Занавес. Ну, в смысле, хочется, чтобы занавес.

Но из-за занавеса еще некоторое время доносятся шуточки и бурчание диванного психоанализа.

Дичь? Дичь, да не та.

Чтобы спорить с текстом на равных, его необходимо читать. Фельетонная публика не видит в тексте ничего вне своего ожидания, но через именование фельетона критикой авторизирует шутейные развлекательные соображения до аргументов, претендующих определять движение литературы. 

Понятно, зачем это творчество неискушенным читателям Альтерлита — они принимают смешное слово за меткое, смакуют и охраняют шутейку как народную мудрость. А чем кроме обслуживания паствы ведом сам критикующий профессионал? Азартом разоблачителя? Воодушевлением исследователя? Но изобилующий малоподходящей штамповкой текст («рвануть рубахой», «кушать не сможет», «членомрази», «можем повторить!») разве хоть что-то скажет нам о самом романе и его читателе, пояснит, почему он все-таки работает на свою аудиторию? 

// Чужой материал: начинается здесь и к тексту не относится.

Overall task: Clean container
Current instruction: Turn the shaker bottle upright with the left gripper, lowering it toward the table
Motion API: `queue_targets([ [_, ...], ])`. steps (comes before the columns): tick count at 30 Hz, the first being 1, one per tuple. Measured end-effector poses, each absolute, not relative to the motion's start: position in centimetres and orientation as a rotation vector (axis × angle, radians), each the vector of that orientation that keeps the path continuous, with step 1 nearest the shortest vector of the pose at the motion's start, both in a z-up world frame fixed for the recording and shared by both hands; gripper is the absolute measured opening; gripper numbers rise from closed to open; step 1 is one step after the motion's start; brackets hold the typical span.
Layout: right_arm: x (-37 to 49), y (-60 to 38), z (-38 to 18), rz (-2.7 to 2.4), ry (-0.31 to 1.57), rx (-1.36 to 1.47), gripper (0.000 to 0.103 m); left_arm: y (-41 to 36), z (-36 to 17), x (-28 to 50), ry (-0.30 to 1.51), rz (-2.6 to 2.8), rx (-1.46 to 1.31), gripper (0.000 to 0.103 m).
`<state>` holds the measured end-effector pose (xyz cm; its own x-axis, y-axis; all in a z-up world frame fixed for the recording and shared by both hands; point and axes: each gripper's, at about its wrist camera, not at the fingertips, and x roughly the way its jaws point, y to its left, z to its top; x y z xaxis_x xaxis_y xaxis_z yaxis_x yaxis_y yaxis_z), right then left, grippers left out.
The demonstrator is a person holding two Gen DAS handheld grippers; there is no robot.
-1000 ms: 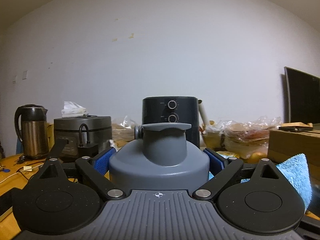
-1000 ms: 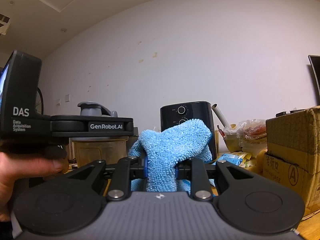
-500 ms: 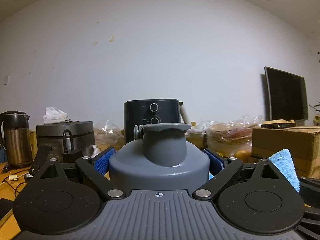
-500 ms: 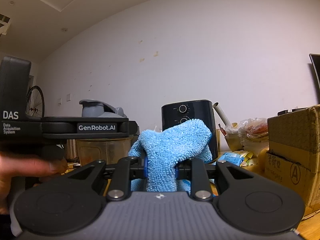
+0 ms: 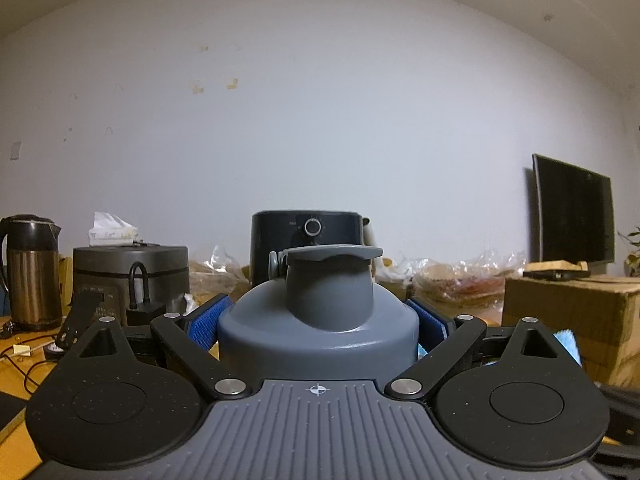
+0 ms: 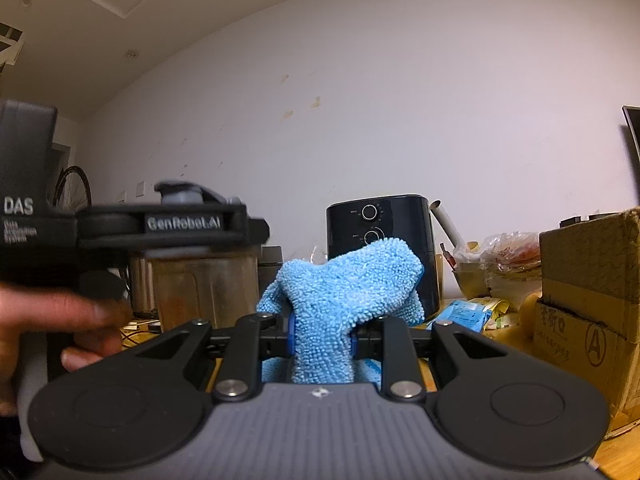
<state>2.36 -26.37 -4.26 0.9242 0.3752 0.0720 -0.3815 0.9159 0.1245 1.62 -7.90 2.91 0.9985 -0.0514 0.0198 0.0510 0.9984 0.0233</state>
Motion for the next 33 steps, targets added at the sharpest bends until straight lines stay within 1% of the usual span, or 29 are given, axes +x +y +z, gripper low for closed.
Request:
queue_targets([
  [3, 2.3, -26.2, -4.3, 0.387, -0.048, 0.133, 0.018, -7.7, 3.5, 1.5, -0.032, -0.048, 0.03, 0.094],
  [7, 2.3, -26.0, -4.3, 0.383, -0.047, 0.112, 0.018, -7.4, 4.2, 1.4, -0.042, -0.044, 0.036, 0.094],
  [13, 2.2, -26.0, -4.3, 0.376, -0.057, 0.122, 0.018, -6.5, 5.5, 1.6, -0.055, -0.027, 0.034, 0.094],
  [16, 2.3, -26.1, -4.3, 0.377, -0.058, 0.129, 0.022, -6.1, 6.1, 1.6, -0.057, -0.023, 0.035, 0.094],
  [20, 2.4, -26.3, -4.3, 0.388, -0.06, 0.156, 0.022, -5.7, 6.7, 1.8, -0.044, -0.029, 0.034, 0.094],
  [33, 2.4, -26.7, -4.4, 0.388, -0.049, 0.137, 0.022, -4.3, 6.4, 3.2, -0.028, -0.027, 0.021, 0.094],
])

Исследуемая здесь рецензия игнорирует эстетику и внутреннюю организацию объекта, общекультурную ситуацию, приведшую к созданию произведения; ничего не говорит ни о тексте, ни о школе, ни о проблеме, ни о философии, ни о современности. 

Принципиальной особенностью данной структуры является пригодность ее для «рецензирования» абсолютно любого текста. Вспоминается история исследования флогистона: если ваши рассуждения подходят к чему угодно — они не годятся ни для чего.

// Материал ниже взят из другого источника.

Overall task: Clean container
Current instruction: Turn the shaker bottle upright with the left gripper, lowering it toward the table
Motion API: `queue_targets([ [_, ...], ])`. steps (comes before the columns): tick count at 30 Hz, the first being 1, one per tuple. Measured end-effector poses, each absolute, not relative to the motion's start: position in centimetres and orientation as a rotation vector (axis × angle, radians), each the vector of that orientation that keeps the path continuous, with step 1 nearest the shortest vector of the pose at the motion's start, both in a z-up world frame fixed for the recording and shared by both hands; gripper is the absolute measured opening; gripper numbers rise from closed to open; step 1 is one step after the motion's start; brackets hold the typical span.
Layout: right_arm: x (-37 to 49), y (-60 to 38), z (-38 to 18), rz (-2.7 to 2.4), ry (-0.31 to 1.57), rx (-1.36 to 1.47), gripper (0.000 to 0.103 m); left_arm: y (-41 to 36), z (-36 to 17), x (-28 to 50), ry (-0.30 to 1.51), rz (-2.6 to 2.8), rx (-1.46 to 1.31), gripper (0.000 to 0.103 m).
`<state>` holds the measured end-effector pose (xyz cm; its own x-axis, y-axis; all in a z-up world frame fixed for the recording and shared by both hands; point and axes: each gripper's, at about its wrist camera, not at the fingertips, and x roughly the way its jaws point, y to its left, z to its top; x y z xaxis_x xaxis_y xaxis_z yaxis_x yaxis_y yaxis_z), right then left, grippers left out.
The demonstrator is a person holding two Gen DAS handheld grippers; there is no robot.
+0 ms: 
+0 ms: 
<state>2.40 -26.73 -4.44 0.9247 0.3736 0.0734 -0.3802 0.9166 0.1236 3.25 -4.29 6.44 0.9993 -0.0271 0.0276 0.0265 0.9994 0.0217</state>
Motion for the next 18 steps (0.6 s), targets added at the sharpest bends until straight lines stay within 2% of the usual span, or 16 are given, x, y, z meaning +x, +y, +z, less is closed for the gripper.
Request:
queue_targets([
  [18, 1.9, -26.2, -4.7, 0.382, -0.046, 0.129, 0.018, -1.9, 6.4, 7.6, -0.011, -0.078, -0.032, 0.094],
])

Опрощение метода влечет и опрощение содержимого. Потребитель альтеркритики — завсегдатай развлекательных окололитературных ресурсов, потому критика нового типа демонстративно бульварна. Следуя славным традициям желтой прессы, она целится в звонкие имена, вместо того чтобы открывать новые произведения, фокусируется на скандалах, а не на культуре и стебет все, что можно бы изучить. Находясь в положении, когда серьезный читатель недостижим, а существующий в любой момент готов уйти на превратившийся в ЯПлакал Удаффком, она штампуется не для научного изыскания, не для богемного эстетства, не для наивных затей просвещения, а на потеху. Наиболее удобный способ путешествовать на социальном лифте — низложение «их» достижений и опора на «наши». Так появляется простая схема конвейерных рецензий. Максимальное проявление личности критика тут — выбор из ограниченного ассортимента мемов. #Критик становится исполнителем: глашатаем и восхитителем комплексов толпы, а при случае оборачивается рукой (толпы или заказчика — не так важно), направляющей ликторский пучок. 

Все это сказано о методе Кузьменкова уже множество раз: «Нет блеска, нет остроты, серо, скучно, банально, мелко, путано, завистливо«.

Перефразируя Уайльда: «новая критика» великолепна в своей безрезультатности, и ее безрезультатность неотделима от ее манеры. Если «новая критика» и побуждает к какой-либо деятельности, это значит, что эта деятельность либо весьма посредственна, либо не литературна… Конечно, автор может продать «новую критику» и тем самым извлечь из нее пользу для себя, но это не имеет ничего общего с литературой. Это не расширяет ее сущности. Это нечто случайное, безотносительное к ней.